* _Problem statement_:
Produce an exact transcription of the listing below, omitting the pictures.

* _Recorded data_:

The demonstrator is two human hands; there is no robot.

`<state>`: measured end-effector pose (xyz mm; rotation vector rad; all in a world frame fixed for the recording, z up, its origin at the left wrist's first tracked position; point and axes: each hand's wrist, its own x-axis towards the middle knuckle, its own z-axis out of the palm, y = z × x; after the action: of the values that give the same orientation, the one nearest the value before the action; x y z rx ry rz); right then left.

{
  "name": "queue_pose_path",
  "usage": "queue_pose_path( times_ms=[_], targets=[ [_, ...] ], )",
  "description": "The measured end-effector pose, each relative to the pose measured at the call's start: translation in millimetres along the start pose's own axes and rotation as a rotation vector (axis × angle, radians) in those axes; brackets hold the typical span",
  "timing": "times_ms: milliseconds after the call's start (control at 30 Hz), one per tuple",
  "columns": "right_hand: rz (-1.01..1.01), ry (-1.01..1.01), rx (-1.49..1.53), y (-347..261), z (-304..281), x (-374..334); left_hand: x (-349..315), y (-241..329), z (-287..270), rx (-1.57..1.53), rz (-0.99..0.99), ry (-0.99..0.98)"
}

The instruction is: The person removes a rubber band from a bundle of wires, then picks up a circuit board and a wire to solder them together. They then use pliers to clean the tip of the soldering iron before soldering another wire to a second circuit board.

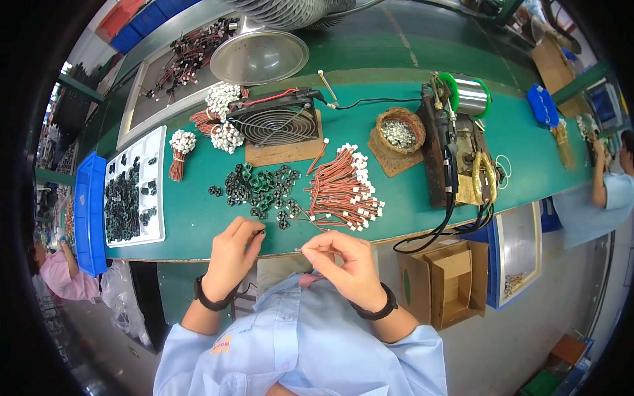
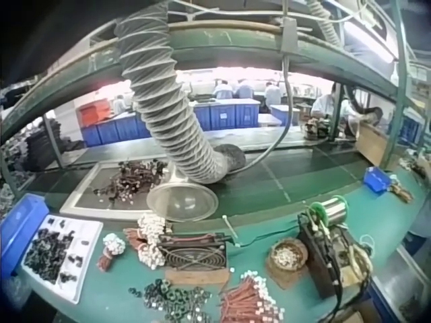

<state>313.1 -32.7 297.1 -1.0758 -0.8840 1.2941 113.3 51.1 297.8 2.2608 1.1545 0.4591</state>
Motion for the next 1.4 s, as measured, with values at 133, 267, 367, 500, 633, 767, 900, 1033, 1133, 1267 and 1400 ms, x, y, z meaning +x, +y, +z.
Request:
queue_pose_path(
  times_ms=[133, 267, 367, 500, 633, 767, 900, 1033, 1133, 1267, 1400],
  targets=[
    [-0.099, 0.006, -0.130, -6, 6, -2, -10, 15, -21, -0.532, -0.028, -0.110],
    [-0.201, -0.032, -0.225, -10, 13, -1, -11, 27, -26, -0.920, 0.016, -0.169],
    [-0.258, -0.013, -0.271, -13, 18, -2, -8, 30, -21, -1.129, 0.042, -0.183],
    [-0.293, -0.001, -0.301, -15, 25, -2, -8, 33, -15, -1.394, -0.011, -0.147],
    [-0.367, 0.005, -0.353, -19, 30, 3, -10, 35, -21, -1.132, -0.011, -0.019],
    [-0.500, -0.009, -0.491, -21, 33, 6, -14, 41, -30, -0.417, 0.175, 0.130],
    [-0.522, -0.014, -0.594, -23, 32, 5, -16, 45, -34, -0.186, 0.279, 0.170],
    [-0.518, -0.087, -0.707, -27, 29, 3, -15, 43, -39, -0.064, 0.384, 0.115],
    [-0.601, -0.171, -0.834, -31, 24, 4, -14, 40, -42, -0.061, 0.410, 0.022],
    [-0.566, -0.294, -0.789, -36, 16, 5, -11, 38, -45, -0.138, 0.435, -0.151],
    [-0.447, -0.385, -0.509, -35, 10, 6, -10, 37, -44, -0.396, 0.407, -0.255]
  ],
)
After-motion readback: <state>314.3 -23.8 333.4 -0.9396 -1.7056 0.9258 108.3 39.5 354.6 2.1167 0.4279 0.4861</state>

* _Solution to this task_:
The demonstrator is two human hands; there is no robot.

`<state>`: measured end-effector pose (xyz mm; rotation vector rad; all in a world frame fixed for the recording, z up, its origin at the left wrist's first tracked position; point and axes: each hand's wrist, its own x-axis towards the middle knuckle, its own z-axis out of the palm, y = z × x; after the action: of the values that give the same orientation, the one nearest the value before the action; x y z rx ry rz); right then left.

{
  "name": "queue_pose_path",
  "usage": "queue_pose_path( times_ms=[_], targets=[ [_, ...] ], )",
  "description": "The measured end-effector pose, each relative to the pose measured at the call's start: translation in millimetres along the start pose's own axes and rotation as a rotation vector (axis × angle, radians) in those axes; brackets hold the typical span",
  "timing": "times_ms: milliseconds after the call's start (control at 30 Hz), one per tuple",
  "columns": "right_hand: rz (-1.01..1.01), ry (-1.01..1.01), rx (-1.49..1.53), y (-347..261), z (-304..281), x (-374..334); left_hand: x (-349..315), y (-241..329), z (-287..270), rx (-1.57..1.53), rz (-0.99..0.99), ry (-0.99..0.98)"
}

The instruction is: The person removes a rubber band from a bundle of wires, then picks up a circuit board and a wire to solder them together. They then use pliers to clean the tip of the soldering iron before soldering another wire to a second circuit board.


<state>313.1 -32.7 297.1 -1.0758 -0.8840 1.2941 113.3 51.1 297.8 2.2608 1.1545 0.4591</state>
Motion for the next 1.4 s, as measured, with values at 133, 267, 367, 500, 633, 767, 900, 1033, 1133, 1267 and 1400 ms, x, y, z meaning +x, +y, +z.
Request:
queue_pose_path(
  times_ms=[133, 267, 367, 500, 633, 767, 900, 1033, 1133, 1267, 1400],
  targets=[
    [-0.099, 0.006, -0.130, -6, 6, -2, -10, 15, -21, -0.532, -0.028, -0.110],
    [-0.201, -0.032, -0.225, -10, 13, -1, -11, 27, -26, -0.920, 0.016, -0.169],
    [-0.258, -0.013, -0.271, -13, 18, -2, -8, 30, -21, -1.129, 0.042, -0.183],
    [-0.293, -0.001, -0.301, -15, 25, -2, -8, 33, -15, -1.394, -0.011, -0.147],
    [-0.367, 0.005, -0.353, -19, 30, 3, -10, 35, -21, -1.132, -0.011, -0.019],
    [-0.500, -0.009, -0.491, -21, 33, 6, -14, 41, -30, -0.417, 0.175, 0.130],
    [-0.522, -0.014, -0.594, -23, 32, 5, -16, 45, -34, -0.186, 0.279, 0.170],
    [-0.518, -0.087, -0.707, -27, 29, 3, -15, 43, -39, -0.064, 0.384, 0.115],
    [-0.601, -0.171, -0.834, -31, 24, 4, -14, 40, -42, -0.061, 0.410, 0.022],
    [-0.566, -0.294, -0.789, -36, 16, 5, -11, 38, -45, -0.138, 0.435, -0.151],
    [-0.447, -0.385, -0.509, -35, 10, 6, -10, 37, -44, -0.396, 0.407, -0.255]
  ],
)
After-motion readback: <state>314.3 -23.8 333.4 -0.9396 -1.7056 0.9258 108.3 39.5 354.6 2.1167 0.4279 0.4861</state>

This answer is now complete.